Instructions to follow :: Look through the data below for the line with "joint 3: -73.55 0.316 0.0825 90" and the line with "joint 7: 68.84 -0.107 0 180", then output those two and all lines in between, exactly as written.

Extracted data entries:
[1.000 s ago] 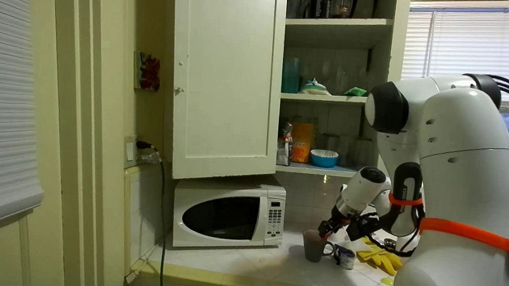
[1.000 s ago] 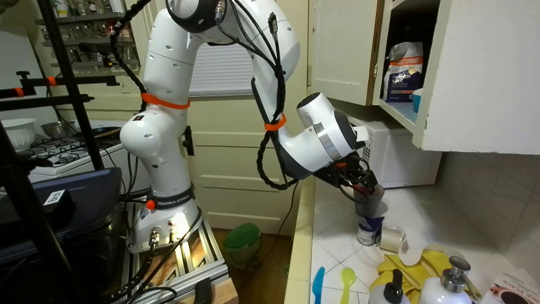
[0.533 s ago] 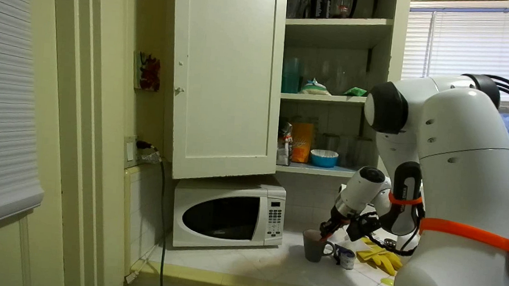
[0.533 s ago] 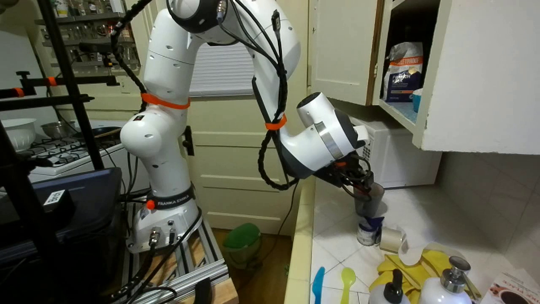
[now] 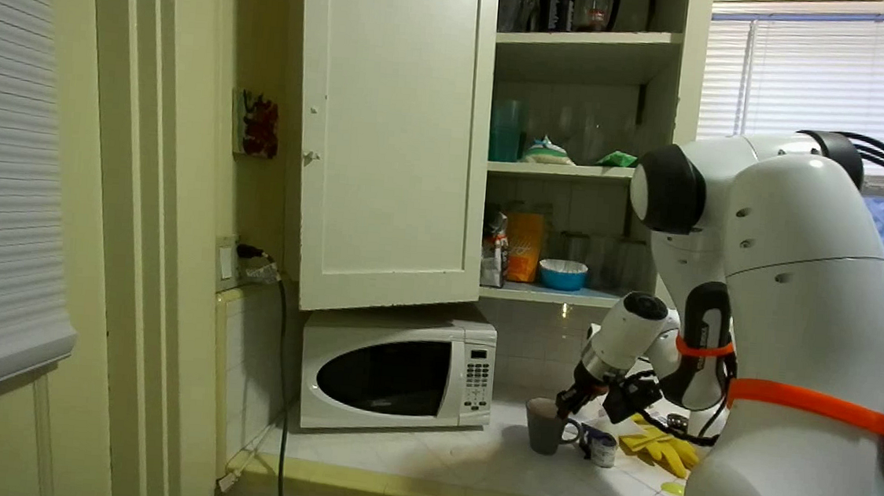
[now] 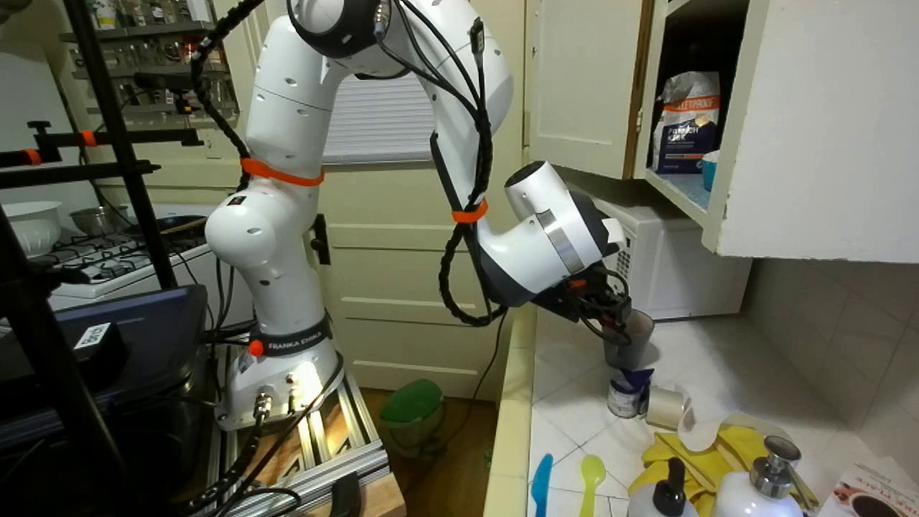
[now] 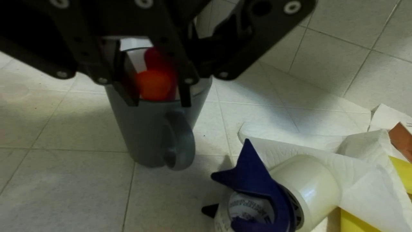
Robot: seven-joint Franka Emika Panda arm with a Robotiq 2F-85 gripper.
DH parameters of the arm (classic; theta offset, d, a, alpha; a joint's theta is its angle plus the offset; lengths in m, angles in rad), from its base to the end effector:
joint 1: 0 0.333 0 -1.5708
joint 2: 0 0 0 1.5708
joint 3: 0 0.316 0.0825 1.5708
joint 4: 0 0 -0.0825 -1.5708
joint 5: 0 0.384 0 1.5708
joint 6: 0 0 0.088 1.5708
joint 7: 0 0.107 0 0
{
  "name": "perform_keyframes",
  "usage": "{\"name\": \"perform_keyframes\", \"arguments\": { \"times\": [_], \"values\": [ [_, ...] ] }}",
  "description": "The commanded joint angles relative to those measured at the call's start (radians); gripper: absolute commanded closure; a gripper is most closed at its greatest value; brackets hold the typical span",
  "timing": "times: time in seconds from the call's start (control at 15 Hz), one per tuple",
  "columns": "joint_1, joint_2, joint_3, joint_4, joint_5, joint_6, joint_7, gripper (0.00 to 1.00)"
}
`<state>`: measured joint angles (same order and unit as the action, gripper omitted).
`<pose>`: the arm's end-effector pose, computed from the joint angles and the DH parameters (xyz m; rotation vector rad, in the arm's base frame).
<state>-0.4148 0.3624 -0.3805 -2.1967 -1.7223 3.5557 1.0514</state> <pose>0.4297 -0.2608 0.2576 2.8754 0.0878 0.8428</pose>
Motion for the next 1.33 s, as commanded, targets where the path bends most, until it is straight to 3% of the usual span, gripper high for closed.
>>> {"name": "perform_keyframes", "arguments": {
  "times": [0.0, 0.4, 0.53, 0.6, 0.67, 1.07, 1.27],
  "values": [
    [0.018, 0.016, -0.02, 0.025, -0.054, 0.003, 0.057, 0.86],
    [0.021, 0.012, -0.03, 0.026, -0.059, 0.006, 0.059, 0.81],
    [0.021, 0.005, -0.032, 0.023, -0.055, 0.007, 0.056, 0.85],
    [0.02, -0.002, -0.032, 0.021, -0.051, 0.002, 0.048, 0.6],
    [0.02, -0.004, -0.034, 0.022, -0.052, 0.001, 0.045, 0.47],
    [0.02, -0.026, -0.042, 0.023, -0.051, 0.0, 0.034, 0.04],
    [0.019, -0.044, -0.04, 0.019, -0.044, 0.003, 0.033, 0.0]
  ]
}}
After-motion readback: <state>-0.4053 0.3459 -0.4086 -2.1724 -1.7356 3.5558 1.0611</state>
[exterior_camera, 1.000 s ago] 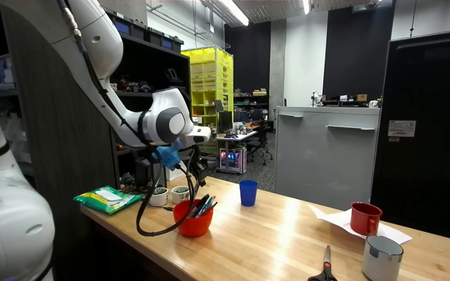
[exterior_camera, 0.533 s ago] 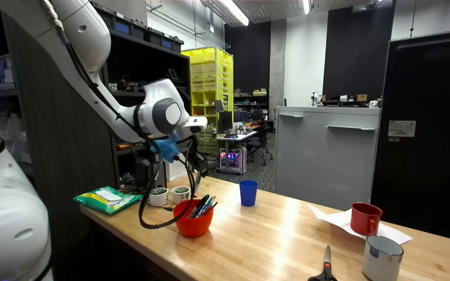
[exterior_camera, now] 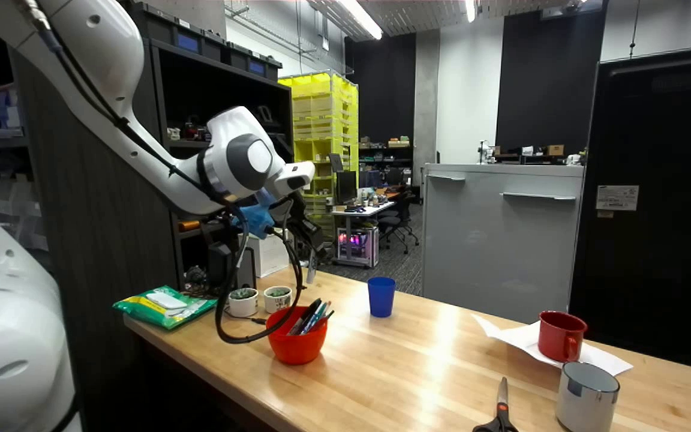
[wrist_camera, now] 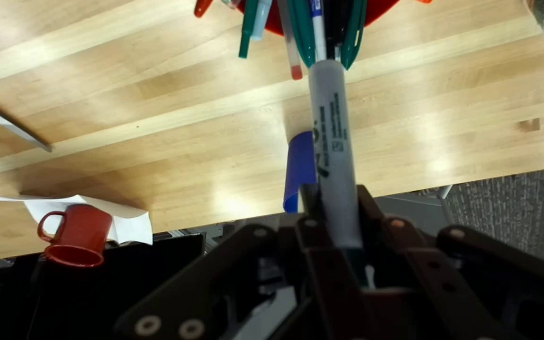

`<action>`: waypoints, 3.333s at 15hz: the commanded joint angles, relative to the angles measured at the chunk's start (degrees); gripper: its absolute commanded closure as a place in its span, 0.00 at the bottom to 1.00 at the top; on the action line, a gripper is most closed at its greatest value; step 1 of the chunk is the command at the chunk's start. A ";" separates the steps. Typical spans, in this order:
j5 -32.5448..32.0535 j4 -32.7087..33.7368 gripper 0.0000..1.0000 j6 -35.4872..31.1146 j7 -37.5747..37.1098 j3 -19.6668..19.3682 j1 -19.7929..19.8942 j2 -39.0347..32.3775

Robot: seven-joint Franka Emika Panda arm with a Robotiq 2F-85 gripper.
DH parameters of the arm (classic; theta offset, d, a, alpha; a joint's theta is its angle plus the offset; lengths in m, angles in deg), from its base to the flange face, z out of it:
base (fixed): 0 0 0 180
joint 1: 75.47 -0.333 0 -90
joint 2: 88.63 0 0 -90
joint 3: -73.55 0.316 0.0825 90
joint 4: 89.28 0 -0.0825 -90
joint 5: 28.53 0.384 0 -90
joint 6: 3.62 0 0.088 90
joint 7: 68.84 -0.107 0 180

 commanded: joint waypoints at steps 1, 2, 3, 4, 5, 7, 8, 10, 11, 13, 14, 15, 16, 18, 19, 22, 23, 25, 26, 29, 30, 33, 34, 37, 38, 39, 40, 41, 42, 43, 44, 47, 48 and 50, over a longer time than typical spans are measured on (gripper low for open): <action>-3.83 -3.14 0.95 1.19 -3.09 1.87 3.53 6.54; -4.64 -3.73 0.95 1.41 -3.49 1.97 4.37 7.80; -5.42 -4.29 0.95 1.77 -3.75 1.99 5.31 9.07; -5.98 -4.84 0.95 2.05 -3.89 1.77 6.16 10.31; -5.23 -5.18 0.95 2.70 -3.06 2.05 7.17 11.44; -5.11 -6.33 0.95 1.48 -0.79 -0.25 9.13 12.32; -4.73 -6.51 0.95 1.23 0.19 -1.05 10.01 12.36; -4.24 -6.55 0.95 0.52 2.29 -2.75 11.86 11.77; -3.78 -6.00 0.95 0.23 4.11 -4.30 12.45 10.56; -2.63 -4.71 0.95 0.03 8.19 -7.56 13.03 8.36; -2.15 -3.98 0.95 -0.03 10.31 -9.09 13.50 7.25; -1.17 -3.31 0.95 0.15 13.02 -11.03 13.24 6.26; -1.15 -5.00 0.80 0.86 9.83 -7.64 13.96 8.86; -0.41 -4.29 0.80 0.67 12.76 -9.82 14.16 7.53; -0.42 -3.99 0.80 0.57 12.99 -10.20 14.17 7.00; -0.49 -3.67 0.80 0.47 13.02 -10.07 14.04 6.42; -0.49 -3.67 0.80 0.47 13.02 -10.05 14.04 6.42; -0.48 -3.66 0.80 0.46 13.03 -10.07 14.04 6.41; -0.48 -3.66 0.80 0.46 13.03 -10.06 14.04 6.42; -0.48 -3.66 0.80 0.45 13.03 -10.06 14.04 6.41; -0.48 -3.66 0.80 0.45 13.03 -10.06 14.04 6.41; -0.48 -3.66 0.80 0.45 13.03 -10.06 14.04 6.41; -0.48 -3.66 0.80 0.45 13.03 -10.06 14.04 6.41; -0.48 -3.65 0.80 0.44 13.03 -10.06 14.04 6.41; -0.48 -3.65 0.80 0.44 13.03 -10.06 14.04 6.41; -0.48 -3.65 0.80 0.44 13.03 -10.06 14.04 6.41; -0.48 -3.65 0.80 0.44 13.03 -10.06 14.04 6.41; -0.48 -3.65 0.95 0.44 13.03 -10.06 14.04 6.41; -0.39 -2.74 0.95 -0.02 14.16 -10.77 14.04 5.26; 0.15 -2.11 0.95 -0.15 15.37 -11.49 13.74 4.38; 0.58 -1.18 0.95 0.08 16.94 -12.15 13.54 3.25; 2.62 1.65 0.95 0.07 22.07 -14.91 12.06 -0.72; 3.74 2.70 0.95 0.57 23.87 -15.94 11.28 -1.97; 5.57 4.97 0.95 1.11 26.95 -17.80 9.95 -5.22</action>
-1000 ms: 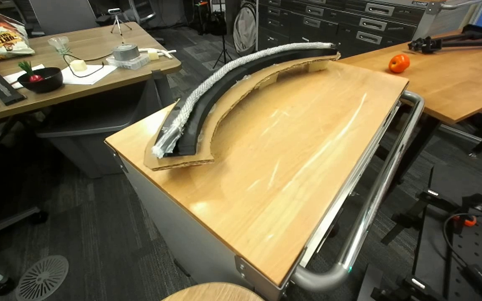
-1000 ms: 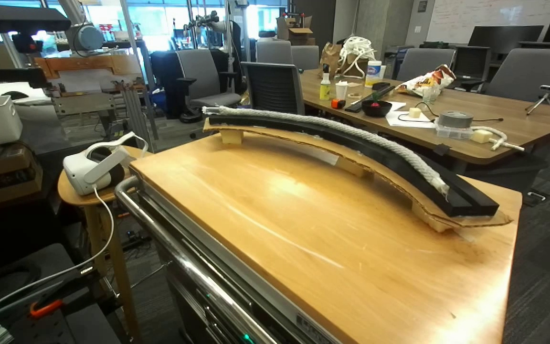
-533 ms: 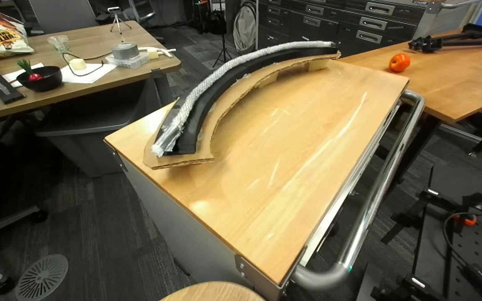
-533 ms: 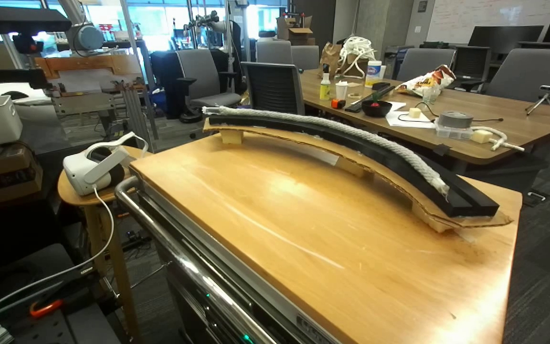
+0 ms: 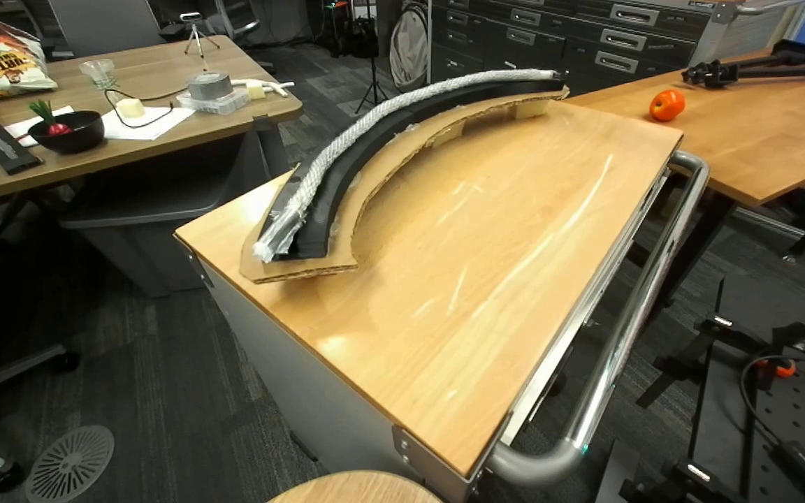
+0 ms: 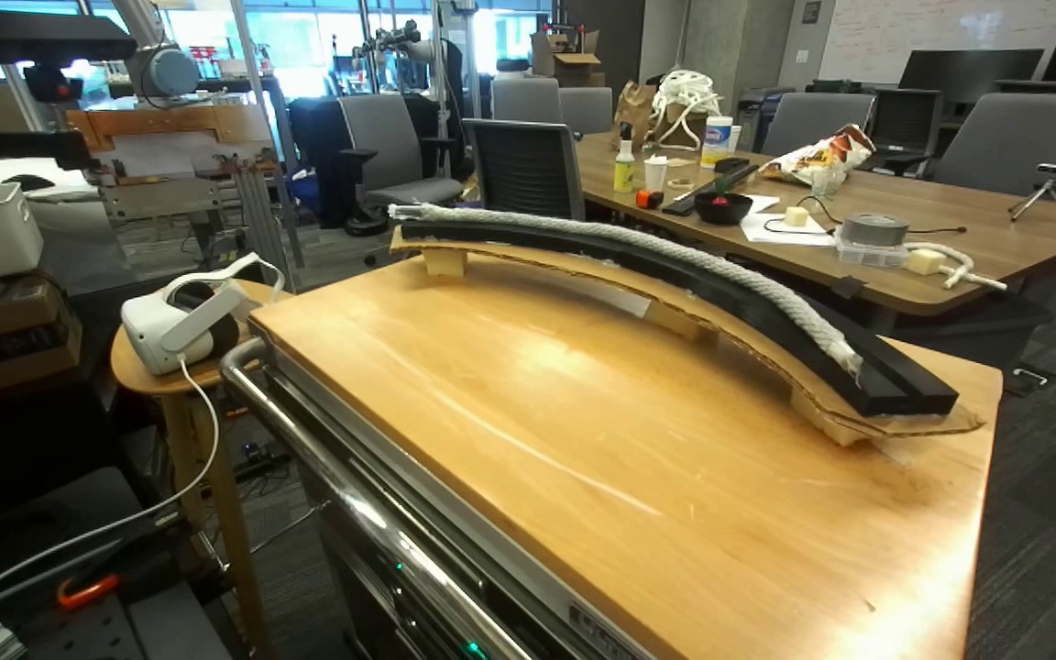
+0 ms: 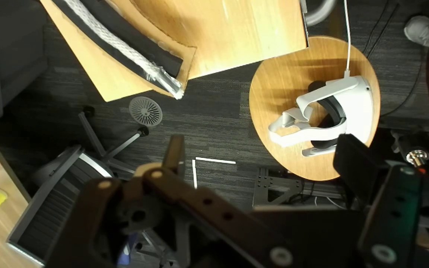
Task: Put the rope on the counter
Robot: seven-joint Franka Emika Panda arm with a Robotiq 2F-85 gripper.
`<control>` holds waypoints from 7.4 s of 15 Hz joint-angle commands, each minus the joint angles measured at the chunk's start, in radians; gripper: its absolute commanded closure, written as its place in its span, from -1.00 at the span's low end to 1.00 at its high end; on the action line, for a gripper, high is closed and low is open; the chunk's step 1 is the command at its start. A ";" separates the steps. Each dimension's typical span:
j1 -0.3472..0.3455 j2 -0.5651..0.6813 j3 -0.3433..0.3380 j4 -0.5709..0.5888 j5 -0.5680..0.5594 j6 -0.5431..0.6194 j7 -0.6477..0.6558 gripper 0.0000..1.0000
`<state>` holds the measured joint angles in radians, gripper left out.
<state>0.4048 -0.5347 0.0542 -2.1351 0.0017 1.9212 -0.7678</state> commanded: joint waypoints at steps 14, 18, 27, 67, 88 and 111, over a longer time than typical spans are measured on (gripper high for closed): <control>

The completed task ::
joint 3: -73.55 0.316 0.0825 90
joint 4: 89.28 0 -0.0825 -90
joint 5: 28.53 0.384 0 -90
joint 6: 3.62 0 0.088 90
joint 7: 68.84 -0.107 0 180

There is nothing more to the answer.